Custom sources and sinks with Flink

Published in

Equativ

8 min readDec 17, 2019

Big data applications used to be, a long time ago, batches based on map-reduce. Some business domains, for instance, advertising or finance, need streaming by nature. Flink arrived in 2011 as a streaming engine, with no hidden micro-batches, a low- latency and real event management. But Flink, and streaming in general, come with concepts that are not easy to understand at first sight (windowing for instance). This article will not paraphrase the documentation (the official website is very good), but it is about the next step, a good use case for data teams to start using Flink in production.
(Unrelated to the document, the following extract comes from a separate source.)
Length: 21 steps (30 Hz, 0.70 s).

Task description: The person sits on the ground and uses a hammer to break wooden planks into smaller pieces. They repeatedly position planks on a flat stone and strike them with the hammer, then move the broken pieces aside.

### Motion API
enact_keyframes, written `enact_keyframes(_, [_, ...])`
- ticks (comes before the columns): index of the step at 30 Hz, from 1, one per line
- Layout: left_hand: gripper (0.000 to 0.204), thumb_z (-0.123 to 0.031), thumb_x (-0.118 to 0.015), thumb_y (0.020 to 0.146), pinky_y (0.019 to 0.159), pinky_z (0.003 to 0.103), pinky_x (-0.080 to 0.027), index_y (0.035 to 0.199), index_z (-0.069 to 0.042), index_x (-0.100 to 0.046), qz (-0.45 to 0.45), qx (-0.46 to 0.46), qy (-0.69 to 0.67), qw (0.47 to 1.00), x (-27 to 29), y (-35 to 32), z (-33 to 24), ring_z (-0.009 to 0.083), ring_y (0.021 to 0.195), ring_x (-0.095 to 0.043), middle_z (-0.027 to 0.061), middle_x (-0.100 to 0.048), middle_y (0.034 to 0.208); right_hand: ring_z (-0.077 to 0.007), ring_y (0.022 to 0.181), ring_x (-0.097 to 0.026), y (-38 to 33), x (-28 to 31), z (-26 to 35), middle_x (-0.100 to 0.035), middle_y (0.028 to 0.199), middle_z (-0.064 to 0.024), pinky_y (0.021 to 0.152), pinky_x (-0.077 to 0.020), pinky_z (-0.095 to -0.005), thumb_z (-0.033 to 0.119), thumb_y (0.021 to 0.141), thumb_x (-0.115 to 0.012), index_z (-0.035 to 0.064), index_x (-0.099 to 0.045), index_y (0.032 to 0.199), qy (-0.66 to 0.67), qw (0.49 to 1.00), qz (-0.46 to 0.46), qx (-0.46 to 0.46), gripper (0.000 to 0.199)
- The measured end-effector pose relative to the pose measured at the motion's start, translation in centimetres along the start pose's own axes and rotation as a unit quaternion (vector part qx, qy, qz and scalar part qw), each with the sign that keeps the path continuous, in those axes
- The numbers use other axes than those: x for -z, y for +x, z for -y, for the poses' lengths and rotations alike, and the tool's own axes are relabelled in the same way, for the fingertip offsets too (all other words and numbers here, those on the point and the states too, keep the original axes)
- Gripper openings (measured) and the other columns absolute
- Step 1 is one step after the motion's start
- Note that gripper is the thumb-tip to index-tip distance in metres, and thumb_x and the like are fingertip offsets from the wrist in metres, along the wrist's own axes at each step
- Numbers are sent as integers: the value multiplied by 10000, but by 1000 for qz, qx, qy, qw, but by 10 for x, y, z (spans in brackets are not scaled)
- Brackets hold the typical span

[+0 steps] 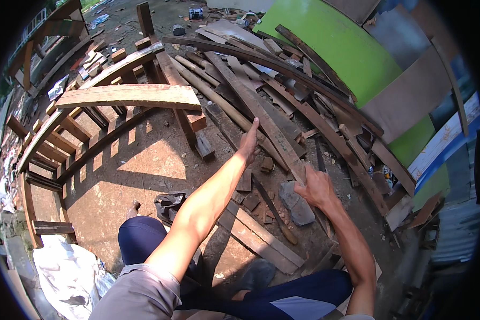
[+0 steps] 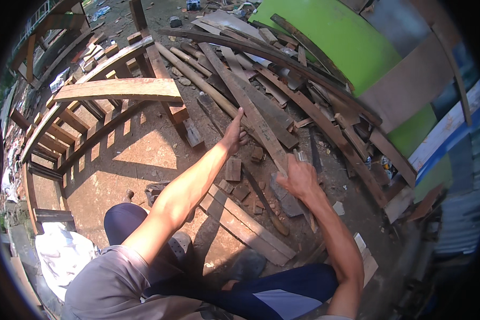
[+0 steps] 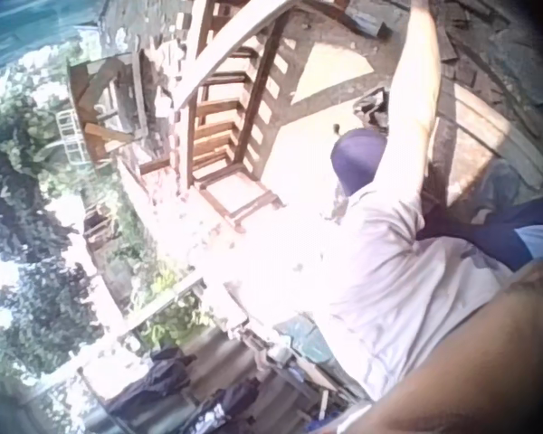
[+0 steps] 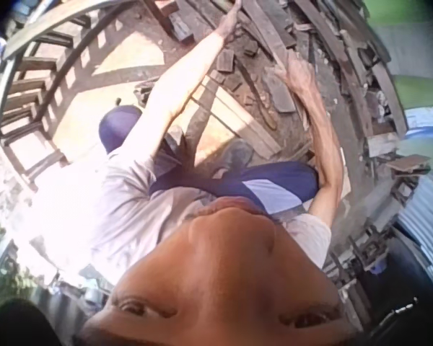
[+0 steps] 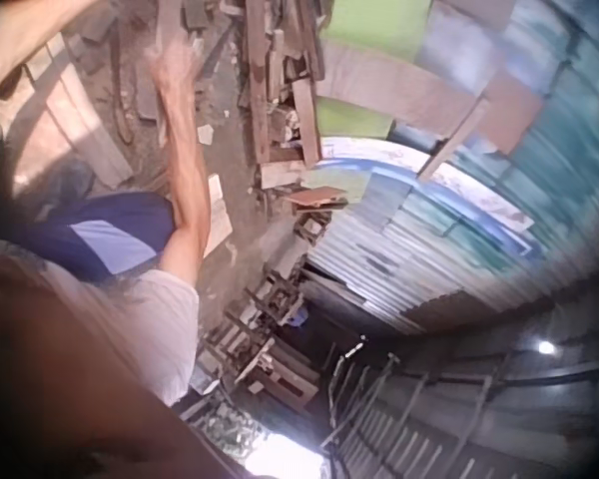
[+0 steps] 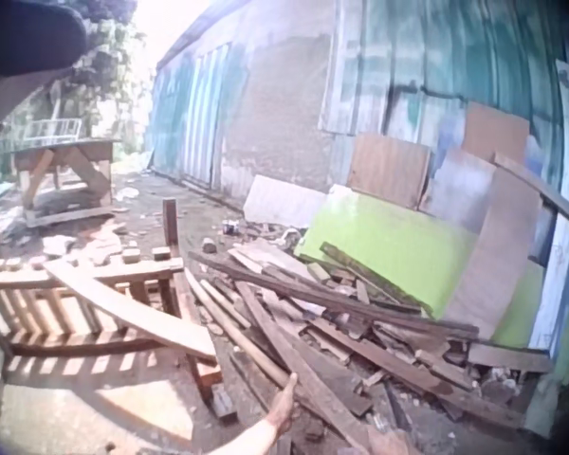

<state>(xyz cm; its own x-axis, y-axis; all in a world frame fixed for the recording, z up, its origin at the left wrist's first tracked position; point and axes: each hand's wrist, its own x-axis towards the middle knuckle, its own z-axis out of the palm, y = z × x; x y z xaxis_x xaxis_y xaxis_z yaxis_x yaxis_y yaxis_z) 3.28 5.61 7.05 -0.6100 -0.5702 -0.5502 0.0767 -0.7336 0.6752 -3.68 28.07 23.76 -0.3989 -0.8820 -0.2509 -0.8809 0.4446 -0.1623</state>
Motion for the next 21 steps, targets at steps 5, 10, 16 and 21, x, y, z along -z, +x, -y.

This article is a guide to start a simple application with Flink. We assume the reader is already familiar with the general concepts of Flink, HBase, and JMS (Rabbit MQ is the source we used for that article). We provide technical feedback on the elements to start with, for a simple stateless project.

1. Flink for simple needs: data transfer

Our goal in this part is to provide feedback about custom sources and custom sinks and discuss Flink for simple cases. Here is the technical use case we will discuss.

**Figure 1: The use case discussed in this article**

A custom component reads data from Rabbit MQ queues. The main purpose of this component is to pool and unpool machines on the fly. This custom component consumes messages, it is then the Flink source. Flink reads the content of the messages it receives, group them per id (contained in the message itself) and then writes data into HBase, our sink. There is no other complicated business mapping, just plain reading and mapping into puts for HBase insertions. We used Flink 1.8, there was no off the shelf HBase sink.

The general algorithm is quite simple :

The custom source reads JMS messages as byte[] (one byte[] per message)

2. Those bytes[] are passed into mappers that deserialize them, find the id of each message, and make the put to apply to HBase (one put per message, the row key depends on the id of the incoming message)

3. A global window is defined to group all messages into batches (10 seconds). Local windows depend on the key of each incoming element, but global windows group all the messages into the same group, depending on the window type. We used a global window based on time.

4. HBase is our sink. So, for all the puts that arrived in the last 10 seconds, a connection to HBase is then opened, puts are batched, and the connection is closed.

1.1 Defining a custom source

We will use the Rabbit MQ source as an example to explain how you may implement a custom source.

Rabbit MQ consumer has a method looking a lot like handleMessage(…, byte[] body) (we use a generic name for the method. First parameters are messaging properties, the part we need is the body).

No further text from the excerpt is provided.